Ane looked at Erika. She asked: “Can he hear us in there?”

“I don’t know. I think so.”

“What’s he going to be called when he comes out?”

“I don’t know.”

 

And then you’re here. You’re mine and I’m yours and I shall never be myself again. First the fear of being ripped apart, and once the baby is born, the knowledge that I have been ripped apart, though not in the way I thought. Night after night after night without sleep and with you held near to me; the blood, the tears, the milk, the fever, and hard lumps in my breast that are only sometimes eased by warm water, warm skin, or your mouth; the loneliness when everyone else is sleeping, except you and me.

 

She would lie awake in the night, listening to the sounds he made. She would keep bending over the crib, bringing her face close to the baby’s to check that he was breathing. She would pick him up and take him into her own bed. His body was so warm and heavy. One night she whispered something in his ear, first into the left ear, then into the right. He can’t remember it now, but what she whispered was his name, because she wanted him to be the first to hear it.

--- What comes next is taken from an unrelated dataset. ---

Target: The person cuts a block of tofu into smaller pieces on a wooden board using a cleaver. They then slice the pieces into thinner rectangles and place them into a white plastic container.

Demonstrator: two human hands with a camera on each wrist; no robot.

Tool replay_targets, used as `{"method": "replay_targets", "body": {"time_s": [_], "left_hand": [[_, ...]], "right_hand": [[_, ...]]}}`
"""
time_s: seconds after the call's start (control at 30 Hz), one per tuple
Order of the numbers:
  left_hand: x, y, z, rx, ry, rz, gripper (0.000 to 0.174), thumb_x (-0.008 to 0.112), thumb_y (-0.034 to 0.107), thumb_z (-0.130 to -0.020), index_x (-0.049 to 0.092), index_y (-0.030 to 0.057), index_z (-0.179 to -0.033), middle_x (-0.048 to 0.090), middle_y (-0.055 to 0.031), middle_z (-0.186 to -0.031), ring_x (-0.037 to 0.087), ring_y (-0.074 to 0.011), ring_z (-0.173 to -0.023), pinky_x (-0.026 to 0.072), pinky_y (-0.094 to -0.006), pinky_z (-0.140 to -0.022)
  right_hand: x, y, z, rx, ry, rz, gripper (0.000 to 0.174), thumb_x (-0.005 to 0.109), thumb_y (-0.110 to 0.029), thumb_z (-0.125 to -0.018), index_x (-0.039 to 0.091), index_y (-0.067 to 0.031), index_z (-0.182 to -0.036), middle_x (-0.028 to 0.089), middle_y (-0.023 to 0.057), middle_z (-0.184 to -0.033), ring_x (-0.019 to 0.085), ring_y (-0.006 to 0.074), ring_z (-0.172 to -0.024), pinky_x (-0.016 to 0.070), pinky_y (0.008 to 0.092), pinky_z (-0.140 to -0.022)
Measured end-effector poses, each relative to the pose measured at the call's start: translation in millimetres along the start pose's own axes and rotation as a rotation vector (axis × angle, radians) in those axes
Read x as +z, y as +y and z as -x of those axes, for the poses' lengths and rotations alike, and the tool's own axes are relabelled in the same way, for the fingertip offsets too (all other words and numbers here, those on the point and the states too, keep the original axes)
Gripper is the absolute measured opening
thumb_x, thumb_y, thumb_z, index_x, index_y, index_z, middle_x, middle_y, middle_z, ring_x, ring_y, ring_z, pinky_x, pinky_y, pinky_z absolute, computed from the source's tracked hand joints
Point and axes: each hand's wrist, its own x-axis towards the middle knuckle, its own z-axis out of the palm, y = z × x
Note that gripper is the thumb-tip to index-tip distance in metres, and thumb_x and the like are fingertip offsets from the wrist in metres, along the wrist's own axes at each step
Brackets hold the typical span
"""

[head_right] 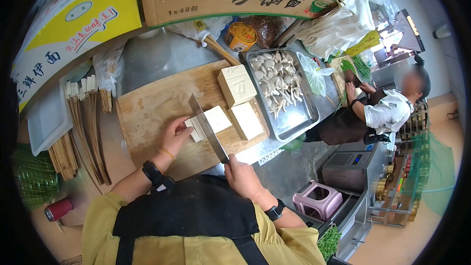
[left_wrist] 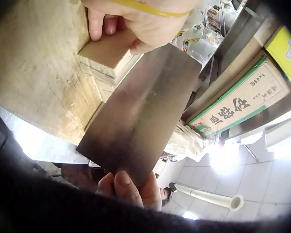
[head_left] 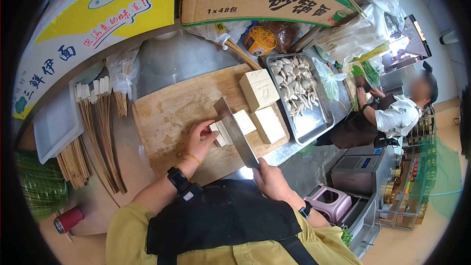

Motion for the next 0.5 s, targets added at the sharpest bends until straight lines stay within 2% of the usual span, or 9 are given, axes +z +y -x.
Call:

For many weeks after the boy was born, he had no name. There were plenty of suggestions—Kristian, Sebastian, Lukas, Bror, Thorleif—all rejected. But one evening, his parents came to a decision. He was lying between them in the bed, not quite two months old. He had a cold, and a fever. His airways were still so narrow, and Erika said several times that if he got any worse, they’d have to take him to the emergency room. She tried breastfeeding him and dissolved into tears when he wouldn’t, or couldn’t, suckle, his little mouth slack and immobile around her nipple. But as the night wore on, he improved. His breathing grew less labored. He took milk from the breast. He relaxed and let himself slip into a few hours of peaceful sleep. And suddenly, just when his parents could fight their sleepiness no more, he opened his eyes and said,
Let’s always remember this moment. Always! No matter what happens, let’s not forget that we lay here in this bed, all three of us, utterly alive and utterly still. When I’m older I want you to tell me about this night, how we lay here in bed close to one another and you sang the night away. I know nothing of how my life will turn out, but whatever happens I want you to tell me about our lying here, all three of us, about how much you loved me and how scared you were of losing me.

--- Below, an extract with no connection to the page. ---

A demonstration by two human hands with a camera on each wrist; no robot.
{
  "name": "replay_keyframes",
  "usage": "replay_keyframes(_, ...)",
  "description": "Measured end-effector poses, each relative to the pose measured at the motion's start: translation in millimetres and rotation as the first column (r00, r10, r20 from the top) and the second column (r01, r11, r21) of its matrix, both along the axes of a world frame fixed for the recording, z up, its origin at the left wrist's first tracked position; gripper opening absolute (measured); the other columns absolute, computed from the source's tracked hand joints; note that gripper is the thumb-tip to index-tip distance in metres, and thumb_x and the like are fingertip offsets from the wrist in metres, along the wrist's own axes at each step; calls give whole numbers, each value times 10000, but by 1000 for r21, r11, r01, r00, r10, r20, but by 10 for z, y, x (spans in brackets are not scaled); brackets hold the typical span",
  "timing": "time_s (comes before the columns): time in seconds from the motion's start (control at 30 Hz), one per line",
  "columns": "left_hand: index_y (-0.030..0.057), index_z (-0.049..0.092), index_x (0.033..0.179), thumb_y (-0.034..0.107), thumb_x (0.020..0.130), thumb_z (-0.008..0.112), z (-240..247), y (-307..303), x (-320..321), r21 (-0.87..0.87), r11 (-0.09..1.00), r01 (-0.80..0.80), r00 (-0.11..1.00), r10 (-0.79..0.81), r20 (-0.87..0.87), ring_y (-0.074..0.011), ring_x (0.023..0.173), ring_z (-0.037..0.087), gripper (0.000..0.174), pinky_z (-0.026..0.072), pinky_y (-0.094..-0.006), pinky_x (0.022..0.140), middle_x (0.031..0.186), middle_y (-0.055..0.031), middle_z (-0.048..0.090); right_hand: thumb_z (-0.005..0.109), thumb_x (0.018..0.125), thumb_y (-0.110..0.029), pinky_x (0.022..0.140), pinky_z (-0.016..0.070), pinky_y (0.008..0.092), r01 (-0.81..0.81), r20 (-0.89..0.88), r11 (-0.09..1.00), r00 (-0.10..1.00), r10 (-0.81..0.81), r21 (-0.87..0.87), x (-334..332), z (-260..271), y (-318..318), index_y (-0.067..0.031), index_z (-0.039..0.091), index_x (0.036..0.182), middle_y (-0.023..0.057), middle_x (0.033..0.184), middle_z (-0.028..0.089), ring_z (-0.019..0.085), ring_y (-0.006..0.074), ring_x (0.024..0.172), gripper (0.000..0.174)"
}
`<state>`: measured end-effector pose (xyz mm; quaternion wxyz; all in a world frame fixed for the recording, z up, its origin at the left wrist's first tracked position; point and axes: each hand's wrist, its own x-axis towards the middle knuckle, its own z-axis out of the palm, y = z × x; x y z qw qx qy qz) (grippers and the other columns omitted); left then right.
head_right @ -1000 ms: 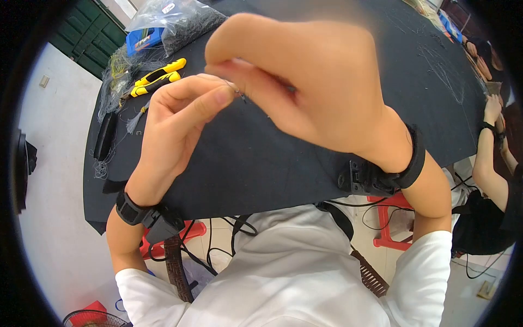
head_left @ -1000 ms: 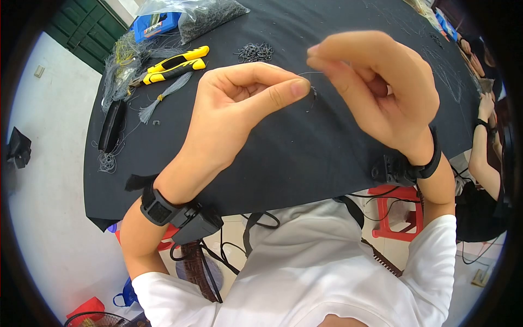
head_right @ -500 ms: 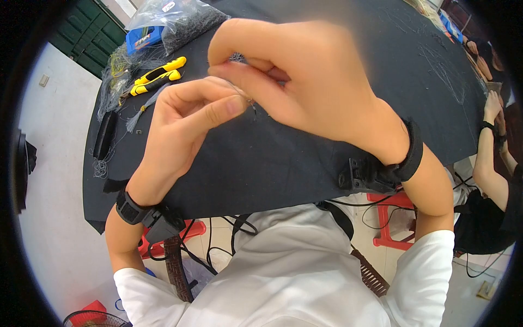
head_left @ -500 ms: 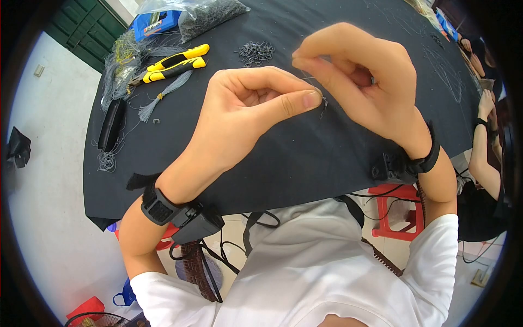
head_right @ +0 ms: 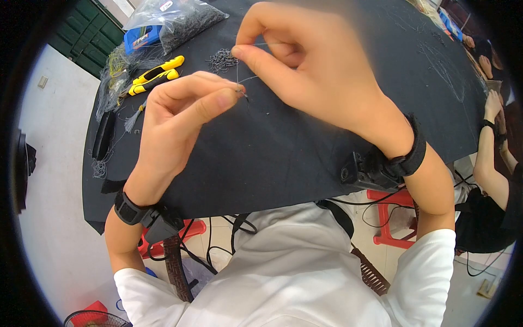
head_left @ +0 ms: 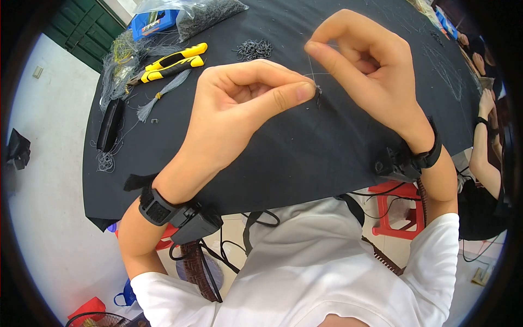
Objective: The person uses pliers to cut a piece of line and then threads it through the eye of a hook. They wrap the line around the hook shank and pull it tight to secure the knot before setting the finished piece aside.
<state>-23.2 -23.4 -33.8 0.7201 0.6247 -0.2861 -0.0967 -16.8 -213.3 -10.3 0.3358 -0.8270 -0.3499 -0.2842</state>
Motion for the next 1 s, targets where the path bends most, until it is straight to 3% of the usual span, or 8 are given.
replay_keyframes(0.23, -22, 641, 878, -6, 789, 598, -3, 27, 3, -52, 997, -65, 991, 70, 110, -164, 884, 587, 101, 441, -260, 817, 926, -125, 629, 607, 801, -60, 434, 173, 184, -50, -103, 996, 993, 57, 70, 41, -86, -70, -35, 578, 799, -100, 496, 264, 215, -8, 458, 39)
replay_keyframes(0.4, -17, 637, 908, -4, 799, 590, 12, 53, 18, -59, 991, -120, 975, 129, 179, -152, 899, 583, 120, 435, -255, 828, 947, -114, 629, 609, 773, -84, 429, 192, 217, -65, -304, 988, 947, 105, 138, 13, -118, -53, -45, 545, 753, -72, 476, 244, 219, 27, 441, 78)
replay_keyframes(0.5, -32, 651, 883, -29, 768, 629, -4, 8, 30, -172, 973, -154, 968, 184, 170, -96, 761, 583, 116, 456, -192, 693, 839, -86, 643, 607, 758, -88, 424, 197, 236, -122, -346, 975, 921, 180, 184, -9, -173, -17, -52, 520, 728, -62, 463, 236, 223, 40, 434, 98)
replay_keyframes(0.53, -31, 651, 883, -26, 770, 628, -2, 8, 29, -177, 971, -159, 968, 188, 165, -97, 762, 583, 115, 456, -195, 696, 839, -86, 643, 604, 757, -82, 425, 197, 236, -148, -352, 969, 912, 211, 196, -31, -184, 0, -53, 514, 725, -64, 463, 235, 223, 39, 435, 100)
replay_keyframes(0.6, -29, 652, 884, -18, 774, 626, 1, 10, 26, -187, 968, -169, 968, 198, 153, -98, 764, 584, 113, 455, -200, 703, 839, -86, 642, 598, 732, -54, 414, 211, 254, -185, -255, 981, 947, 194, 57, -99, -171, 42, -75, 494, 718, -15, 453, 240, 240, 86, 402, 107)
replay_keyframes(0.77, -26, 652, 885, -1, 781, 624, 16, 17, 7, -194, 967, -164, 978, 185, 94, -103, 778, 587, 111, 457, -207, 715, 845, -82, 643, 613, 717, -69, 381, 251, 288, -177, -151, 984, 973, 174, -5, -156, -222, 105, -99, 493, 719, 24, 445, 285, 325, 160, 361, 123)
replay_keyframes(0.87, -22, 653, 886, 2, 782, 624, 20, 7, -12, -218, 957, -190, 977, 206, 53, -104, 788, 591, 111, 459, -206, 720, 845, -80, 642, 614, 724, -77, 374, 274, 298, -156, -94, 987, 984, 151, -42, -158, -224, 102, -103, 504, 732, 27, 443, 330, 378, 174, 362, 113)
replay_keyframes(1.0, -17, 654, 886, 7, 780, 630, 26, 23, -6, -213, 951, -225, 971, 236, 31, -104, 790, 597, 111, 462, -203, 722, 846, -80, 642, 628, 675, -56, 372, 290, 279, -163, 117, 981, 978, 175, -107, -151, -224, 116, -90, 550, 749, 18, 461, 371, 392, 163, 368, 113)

The little boy opened his eyes and looked at his parents, and suddenly they knew what they were going to call him. A few years later they split up, parting as enemies and tugging their children in opposite directions, as if the children had very long arms, but on that particular night they lay quietly beside each other in bed with the little boy between them. His mother slept and his daddy stayed awake, or his daddy slept and his mother stayed awake, and the little boy slept and woke, slept and woke, as is the way with very small babies quite new on this earth.

 

Erika filled up the tank. She bought two bars of chocolate. One for herself and one for the boy in the backseat. She considered buying a bar of chocolate for her pregnant passenger but decided not to. She came out of the shop and ran to the car, then turned and ran back in again. She bought oranges. She had had a taste for them both times she was pregnant herself. It wasn’t far to Sunne. She got into the driver’s seat, turned the key in the ignition. The woman beside her was staring straight ahead. She hadn’t taken off her coat or loosened the belt.